◆ The task:
Copy out each line featuring the string "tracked" from the entries beneath.

Data entries

*** Block opens ***

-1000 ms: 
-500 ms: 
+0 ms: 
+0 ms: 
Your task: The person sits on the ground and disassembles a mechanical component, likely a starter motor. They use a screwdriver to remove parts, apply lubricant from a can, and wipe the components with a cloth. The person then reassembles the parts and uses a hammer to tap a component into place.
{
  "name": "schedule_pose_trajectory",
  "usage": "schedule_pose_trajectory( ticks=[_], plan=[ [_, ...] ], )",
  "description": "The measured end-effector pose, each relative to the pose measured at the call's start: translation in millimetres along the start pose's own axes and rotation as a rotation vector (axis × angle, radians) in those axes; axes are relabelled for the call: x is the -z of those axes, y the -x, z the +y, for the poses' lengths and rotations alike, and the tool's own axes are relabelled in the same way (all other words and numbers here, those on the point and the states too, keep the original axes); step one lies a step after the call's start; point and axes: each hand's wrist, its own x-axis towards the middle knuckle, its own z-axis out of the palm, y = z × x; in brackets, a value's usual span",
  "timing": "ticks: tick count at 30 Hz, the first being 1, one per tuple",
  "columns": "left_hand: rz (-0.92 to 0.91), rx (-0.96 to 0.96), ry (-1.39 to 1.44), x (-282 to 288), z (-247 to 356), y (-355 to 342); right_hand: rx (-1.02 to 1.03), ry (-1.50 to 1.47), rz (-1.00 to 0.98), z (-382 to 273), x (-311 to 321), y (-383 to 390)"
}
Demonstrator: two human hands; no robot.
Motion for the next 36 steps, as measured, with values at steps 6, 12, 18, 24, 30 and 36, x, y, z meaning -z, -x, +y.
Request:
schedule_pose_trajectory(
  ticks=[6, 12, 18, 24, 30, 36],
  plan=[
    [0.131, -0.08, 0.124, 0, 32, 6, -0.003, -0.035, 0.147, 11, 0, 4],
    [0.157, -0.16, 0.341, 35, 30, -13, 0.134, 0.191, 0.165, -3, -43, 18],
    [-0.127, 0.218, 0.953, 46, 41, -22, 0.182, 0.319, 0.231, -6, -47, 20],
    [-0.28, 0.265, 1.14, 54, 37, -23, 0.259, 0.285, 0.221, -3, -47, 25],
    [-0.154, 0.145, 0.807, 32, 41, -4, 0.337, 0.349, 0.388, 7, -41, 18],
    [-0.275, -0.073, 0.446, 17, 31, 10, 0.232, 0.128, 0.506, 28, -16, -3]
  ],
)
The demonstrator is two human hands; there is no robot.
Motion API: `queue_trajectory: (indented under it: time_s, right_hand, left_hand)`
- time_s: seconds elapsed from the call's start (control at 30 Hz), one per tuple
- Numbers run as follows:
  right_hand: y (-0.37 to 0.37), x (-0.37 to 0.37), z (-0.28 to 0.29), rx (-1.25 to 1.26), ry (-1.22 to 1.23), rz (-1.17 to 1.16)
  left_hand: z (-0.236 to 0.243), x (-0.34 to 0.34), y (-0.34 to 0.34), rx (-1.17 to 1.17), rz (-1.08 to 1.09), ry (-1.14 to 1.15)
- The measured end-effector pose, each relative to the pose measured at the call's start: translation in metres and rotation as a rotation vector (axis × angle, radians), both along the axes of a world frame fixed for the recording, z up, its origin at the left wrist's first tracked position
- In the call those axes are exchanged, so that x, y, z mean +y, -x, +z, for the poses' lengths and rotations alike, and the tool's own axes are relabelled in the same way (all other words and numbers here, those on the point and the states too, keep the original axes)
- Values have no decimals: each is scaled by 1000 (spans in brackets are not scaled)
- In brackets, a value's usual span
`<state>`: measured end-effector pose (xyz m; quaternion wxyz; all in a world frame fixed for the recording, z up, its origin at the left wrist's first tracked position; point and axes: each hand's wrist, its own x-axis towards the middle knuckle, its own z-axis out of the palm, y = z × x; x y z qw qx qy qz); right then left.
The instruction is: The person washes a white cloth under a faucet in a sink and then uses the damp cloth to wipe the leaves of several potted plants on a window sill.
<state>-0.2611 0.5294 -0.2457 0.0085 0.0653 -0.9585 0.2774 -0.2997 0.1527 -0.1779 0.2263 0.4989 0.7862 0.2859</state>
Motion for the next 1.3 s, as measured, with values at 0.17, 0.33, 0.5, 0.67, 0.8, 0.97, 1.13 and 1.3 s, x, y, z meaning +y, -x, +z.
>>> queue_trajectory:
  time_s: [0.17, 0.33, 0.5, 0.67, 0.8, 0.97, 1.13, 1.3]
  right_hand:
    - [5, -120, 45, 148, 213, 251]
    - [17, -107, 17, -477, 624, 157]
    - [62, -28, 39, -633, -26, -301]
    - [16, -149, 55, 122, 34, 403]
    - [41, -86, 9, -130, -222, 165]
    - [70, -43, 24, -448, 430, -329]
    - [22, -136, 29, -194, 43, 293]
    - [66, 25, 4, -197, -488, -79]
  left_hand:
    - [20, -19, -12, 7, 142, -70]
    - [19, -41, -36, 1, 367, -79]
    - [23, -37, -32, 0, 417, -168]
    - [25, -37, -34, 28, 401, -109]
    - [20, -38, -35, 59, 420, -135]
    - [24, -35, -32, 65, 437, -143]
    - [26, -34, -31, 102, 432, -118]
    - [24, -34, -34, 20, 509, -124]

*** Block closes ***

◆ Exercise result:
- The measured end-effector pose, each relative to the pose measured at the call's start: translation in metres and rotation as a rotation vector (axis × angle, radians), both along the axes of a world frame fixed for the recording, z up, its origin at the left wrist's first tracked position
`<state>`: measured end-effector pose (xyz m; quaternion wxyz; all in a world frame fixed for the recording, z up, its origin at the left wrist's first tracked position; point and axes: each hand's wrist, its own x-axis towards the middle knuckle, its own z-axis out of the palm, y = z × x; x y z qw qx qy qz); right then left.

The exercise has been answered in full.